# [ACTIVITY]
An exact copy of the data is required, with no pictures in it.

--- SUPPLIED INFORMATION Enclosed Below ---

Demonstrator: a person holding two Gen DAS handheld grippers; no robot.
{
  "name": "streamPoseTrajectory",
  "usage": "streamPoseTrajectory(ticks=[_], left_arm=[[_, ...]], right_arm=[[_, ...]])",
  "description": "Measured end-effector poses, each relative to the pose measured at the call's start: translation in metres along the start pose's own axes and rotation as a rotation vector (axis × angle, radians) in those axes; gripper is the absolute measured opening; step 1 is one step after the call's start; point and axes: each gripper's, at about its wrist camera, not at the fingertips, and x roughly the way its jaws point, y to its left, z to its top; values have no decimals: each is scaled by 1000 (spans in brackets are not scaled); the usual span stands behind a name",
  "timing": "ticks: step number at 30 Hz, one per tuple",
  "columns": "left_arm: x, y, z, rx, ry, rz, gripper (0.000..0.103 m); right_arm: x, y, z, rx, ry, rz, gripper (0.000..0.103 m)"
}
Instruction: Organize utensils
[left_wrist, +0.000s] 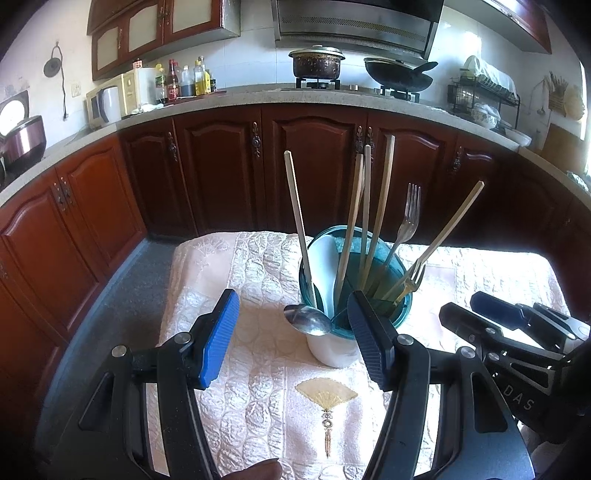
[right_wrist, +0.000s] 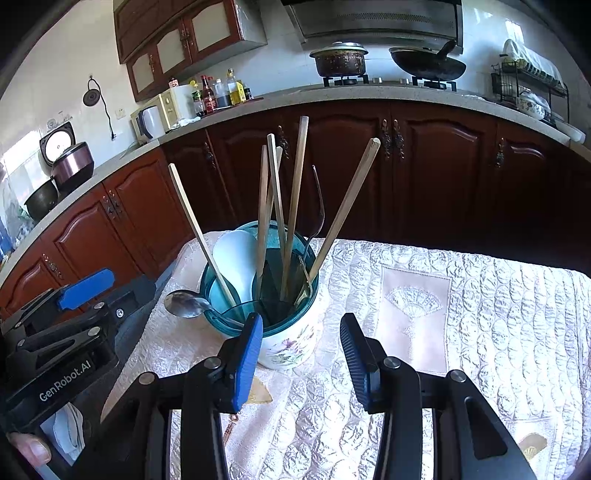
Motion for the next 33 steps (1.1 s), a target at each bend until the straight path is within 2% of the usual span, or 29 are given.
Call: streamPoseTrajectory(ticks=[33], left_arm=[[-2, 0, 7, 18, -18, 31, 61]], right_arm=[[7, 3, 5, -3, 8, 6, 42]])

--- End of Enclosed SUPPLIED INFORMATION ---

# [FINISHED TASK]
Demonstrator: a person holding two Gen DAS handheld grippers; no robot.
{
  "name": "streamPoseTrajectory",
  "usage": "streamPoseTrajectory(ticks=[_], left_arm=[[_, ...]], right_arm=[[_, ...]])",
  "description": "Measured end-effector poses, each relative to the pose measured at the call's start: translation in metres along the start pose's own axes and rotation as a rotation vector (axis × angle, radians) in those axes; gripper is the absolute measured opening; step 1 is one step after the call's start; point and axes: each gripper's, at about its wrist camera, not at the fingertips, and x roughly the way its jaws point, y to its left, z to its top; values have no decimals: each is scaled by 1000 (spans in brackets are not scaled); the usual span stands behind a name",
  "timing": "ticks: step number at 30 Hz, one per tuple",
  "columns": "left_arm: x, y, z, rx, ry, rz, gripper (0.000..0.103 m); right_arm: x, y, z, rx, ry, rz, gripper (0.000..0.103 m)"
}
Instruction: Organize utensils
[left_wrist, +0.000s] 
[right_wrist, +0.000s] 
Motion for the next 33 steps (1.1 s), a target at each bend until the straight path is within 2% of the usual span, or 29 are given.
Call: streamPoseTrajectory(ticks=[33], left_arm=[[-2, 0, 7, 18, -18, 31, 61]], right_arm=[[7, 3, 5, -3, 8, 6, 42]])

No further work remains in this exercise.